The meeting opened with my standing at one end of a long table. On one side sat six P6 bus engineers and on the other sat Pete and a few of his coworkers. As I looked at the faces of those present, it suddenly dawned on me there was not going to be reasoned persuasion here. Instead, the day would end with my having to break the tie, and when I did, the “winning” half of the room would think I had simply acquiesced to the obvious, whereas the other half would think I was a complete idiot. After listening carefully to the arguments, I concluded that the improvements were not worth the cost to the schedule on the first product, but could be added to some later proliferation design. I thanked everyone for their help in resolving this and asked Pete to stay involved with the P6 system design because of his extensive experience.
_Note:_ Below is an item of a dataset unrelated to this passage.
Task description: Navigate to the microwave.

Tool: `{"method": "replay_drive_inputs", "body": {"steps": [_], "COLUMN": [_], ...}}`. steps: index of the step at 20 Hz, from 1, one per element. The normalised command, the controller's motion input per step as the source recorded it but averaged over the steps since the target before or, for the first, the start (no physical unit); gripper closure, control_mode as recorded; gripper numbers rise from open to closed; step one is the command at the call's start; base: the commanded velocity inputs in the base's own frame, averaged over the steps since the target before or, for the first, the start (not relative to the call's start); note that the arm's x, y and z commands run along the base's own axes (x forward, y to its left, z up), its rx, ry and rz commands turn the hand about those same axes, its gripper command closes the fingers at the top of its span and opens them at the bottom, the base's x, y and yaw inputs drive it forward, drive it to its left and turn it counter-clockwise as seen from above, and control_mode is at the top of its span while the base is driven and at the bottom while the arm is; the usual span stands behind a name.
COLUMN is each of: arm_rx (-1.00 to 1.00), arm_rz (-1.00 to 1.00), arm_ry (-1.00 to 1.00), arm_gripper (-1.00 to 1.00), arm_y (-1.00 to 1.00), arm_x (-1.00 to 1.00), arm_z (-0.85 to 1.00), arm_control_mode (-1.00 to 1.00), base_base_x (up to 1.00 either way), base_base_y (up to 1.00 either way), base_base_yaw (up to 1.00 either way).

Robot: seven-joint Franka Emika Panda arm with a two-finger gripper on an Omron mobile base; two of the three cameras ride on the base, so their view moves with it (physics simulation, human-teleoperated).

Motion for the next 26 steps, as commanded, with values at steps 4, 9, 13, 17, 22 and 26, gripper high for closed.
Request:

That was not the end of it. I don’t think Pete was terribly unhappy that his suggestions had not been accepted, but apparently his boss was. A few weeks later, I found myself in a room of general managers and VPs. Pete’s boss started the meeting by stomping around the room, shouting about how his group had always had the charter for designing computer CPU buses, that such things had to be done with an eye toward the future, not just because it was convenient for one particular chip, and how on earth could we believe a group of microprocessor designers knew anything about buses?
At first I was bewildered. Who was this guy, and why did he seem so emotionally invested in my project? Was he faking his anger just to make a point? But the other attendees seemed to be taking him seriously. Then I got annoyed at how far from reality his viewpoint seemed to be. And then I got mad. Really mad. I fired back, “We had to design a new bus for P6 precisely because the buses you and your team had produced were so thoroughly outmoded and unusable for modern designs. We have laid a solid foundation for the next 10 years of microprocessors at this company, a trick your team has not succeeded at, and we did it with no help from you. Then, after we no longer need your help, you show up and propose to damage our schedule just to assuage your egos. Why don’t you just go away and let us design world-class products?”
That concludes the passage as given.